I was wondering if anyone here knew of any recommendations for the “certainty” or “kappa” parameter of a Beta distribution?

From these two sources:

the default non-informative prior is a Pareto(alpha=1, m=1.5) distribution, but using this distribution results in tails that are too long for my purposes.

Is there any other distribution that would be recommended as the prior for this parameter that has shorter tails? Basically, the resulting inference has certainty parameters on the order of thousands when the data themselves have sample sizes on the order of tens and I want to incorporate this information into a prior.


#2

I think the Exponential prior as used in the pymc3 doc is pretty good, and it has a much lighter tail compare to Pareto.


#3

Hmm, that’s what I am doing. Unfortunately the kappa parameter determined by the inference is something like 2500 when the sample sizes in the data are typically 1000 or less with a median of 575. The sample-sizes themselves follow a heavy-tailed distribution but I don’t think 5000 is a good fit for the data.

Is there any way I can incorporate that information into a prior distribution or am I thinking about this the wrong way?

Here is a histogram of the sample-sizes for reference:

image


#4

I see. Hmmm I would try a mixture as the sample size > 1000 looks like outliners.


#5

Is there any literature to point to that could guide me?

I think what you are suggesting is that there is some probablity pi of belonging in the outlier event and if you are in the outlier event use one distribution vs if you aren’t in the outlier event, use another distribution.


#6

That’s exactly what I meant.

If you have already a working code of your model, you can essentially copy and paste to create a new component. Take the pymc partial pooling model as an example:

with pm.Model() as baseball_model:

    phi = pm.Uniform('phi', lower=0.0, upper=1.0)

    kappa_log = pm.Exponential('kappa_log', lam=1.5)
    kappa = pm.Deterministic('kappa', tt.exp(kappa_log))

    thetas = pm.Beta('thetas', alpha=phi*kappa, beta=(1.0-phi)*kappa, shape=N)
    y = pm.Binomial('y', n=at_bats, p=thetas, observed=hits)

to extend it into a mixture model:

with pm.Model() as mixture_model:

    phi = pm.Uniform('phi', lower=0.0, upper=1.0)

    kappa_log = pm.Exponential('kappa_log', lam=1.5)
    kappa = pm.Deterministic('kappa', tt.exp(kappa_log))

    thetas = pm.Beta('thetas', alpha=phi*kappa, beta=(1.0-phi)*kappa, shape=N)

    phi2 = pm.Uniform('phi2', lower=0.0, upper=1.0)

    kappa_log2 = pm.Exponential('kappa_log2', lam=1.5)
    kappa2 = pm.Deterministic('kappa2', tt.exp(kappa_log2))

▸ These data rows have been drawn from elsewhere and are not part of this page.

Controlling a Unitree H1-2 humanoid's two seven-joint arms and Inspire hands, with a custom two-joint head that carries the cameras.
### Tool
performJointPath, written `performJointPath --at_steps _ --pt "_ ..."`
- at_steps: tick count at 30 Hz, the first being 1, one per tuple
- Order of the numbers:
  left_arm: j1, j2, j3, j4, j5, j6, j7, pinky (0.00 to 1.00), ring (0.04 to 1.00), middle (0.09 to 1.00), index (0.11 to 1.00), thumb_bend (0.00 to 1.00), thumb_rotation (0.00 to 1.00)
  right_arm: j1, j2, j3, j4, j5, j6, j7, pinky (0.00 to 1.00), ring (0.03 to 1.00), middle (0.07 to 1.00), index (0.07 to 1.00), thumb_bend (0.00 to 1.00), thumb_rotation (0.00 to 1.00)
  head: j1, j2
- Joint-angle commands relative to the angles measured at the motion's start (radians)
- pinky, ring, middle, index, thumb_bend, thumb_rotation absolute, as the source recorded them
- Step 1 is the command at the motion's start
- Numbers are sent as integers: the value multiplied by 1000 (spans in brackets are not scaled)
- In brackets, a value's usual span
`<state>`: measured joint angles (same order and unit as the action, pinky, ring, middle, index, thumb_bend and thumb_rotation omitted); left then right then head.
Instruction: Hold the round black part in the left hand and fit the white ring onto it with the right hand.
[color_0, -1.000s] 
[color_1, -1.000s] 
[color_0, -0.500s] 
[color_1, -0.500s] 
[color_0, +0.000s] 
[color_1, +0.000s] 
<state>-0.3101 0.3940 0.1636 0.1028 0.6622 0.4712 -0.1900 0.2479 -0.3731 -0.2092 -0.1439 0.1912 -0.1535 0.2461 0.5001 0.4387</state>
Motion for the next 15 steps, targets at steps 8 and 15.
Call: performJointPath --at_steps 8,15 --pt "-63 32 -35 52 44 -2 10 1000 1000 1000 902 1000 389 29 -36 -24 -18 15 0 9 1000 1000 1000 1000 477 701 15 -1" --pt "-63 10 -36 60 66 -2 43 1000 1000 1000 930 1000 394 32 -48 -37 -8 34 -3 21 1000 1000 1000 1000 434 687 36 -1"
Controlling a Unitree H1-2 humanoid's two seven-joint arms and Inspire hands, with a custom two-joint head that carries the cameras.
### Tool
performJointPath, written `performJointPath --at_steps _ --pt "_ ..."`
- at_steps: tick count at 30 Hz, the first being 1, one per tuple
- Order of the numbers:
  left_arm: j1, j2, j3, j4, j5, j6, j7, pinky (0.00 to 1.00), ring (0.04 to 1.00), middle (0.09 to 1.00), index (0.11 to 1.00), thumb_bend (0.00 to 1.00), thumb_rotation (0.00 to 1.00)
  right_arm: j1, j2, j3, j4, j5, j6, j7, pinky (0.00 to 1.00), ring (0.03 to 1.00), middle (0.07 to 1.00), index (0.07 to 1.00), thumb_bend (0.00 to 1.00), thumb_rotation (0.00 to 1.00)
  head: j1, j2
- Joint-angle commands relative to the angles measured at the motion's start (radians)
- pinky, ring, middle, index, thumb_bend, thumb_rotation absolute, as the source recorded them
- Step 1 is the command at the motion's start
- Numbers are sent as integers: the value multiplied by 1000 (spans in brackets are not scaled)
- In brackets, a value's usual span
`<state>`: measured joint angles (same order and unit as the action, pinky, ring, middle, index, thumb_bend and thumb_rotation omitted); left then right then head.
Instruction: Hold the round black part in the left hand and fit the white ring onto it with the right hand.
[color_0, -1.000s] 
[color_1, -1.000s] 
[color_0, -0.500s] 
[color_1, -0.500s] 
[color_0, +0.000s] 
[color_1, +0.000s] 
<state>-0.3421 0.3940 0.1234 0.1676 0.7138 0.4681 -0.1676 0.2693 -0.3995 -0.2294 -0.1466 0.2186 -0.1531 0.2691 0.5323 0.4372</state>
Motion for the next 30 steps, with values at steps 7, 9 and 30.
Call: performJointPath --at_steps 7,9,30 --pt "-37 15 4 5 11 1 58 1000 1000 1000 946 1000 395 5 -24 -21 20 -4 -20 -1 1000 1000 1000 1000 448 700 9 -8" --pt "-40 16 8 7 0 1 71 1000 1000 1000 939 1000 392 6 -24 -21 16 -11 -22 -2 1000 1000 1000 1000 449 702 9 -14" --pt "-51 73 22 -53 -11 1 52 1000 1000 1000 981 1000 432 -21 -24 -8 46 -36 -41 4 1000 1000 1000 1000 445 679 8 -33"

    thetas2 = pm.Beta('thetas2', alpha=phi2*kappa2, beta=(1.0-phi2)*kappa2, shape=N)
    w = pm.Dirichlet(...) # <- careful here 
    y = pm.Mixture('y', w=w, comp_dists=[pm.Binomial.dist(n=at_bats, p=thetas),
                                         pm.Binomial.dist(n=at_bats, p=thetas2)],
                   observed=hits)

Of course, to do proper inference you need to carefully think about the priors for each parameter. Do a search on this discourse - there are quite a few great discussions here already.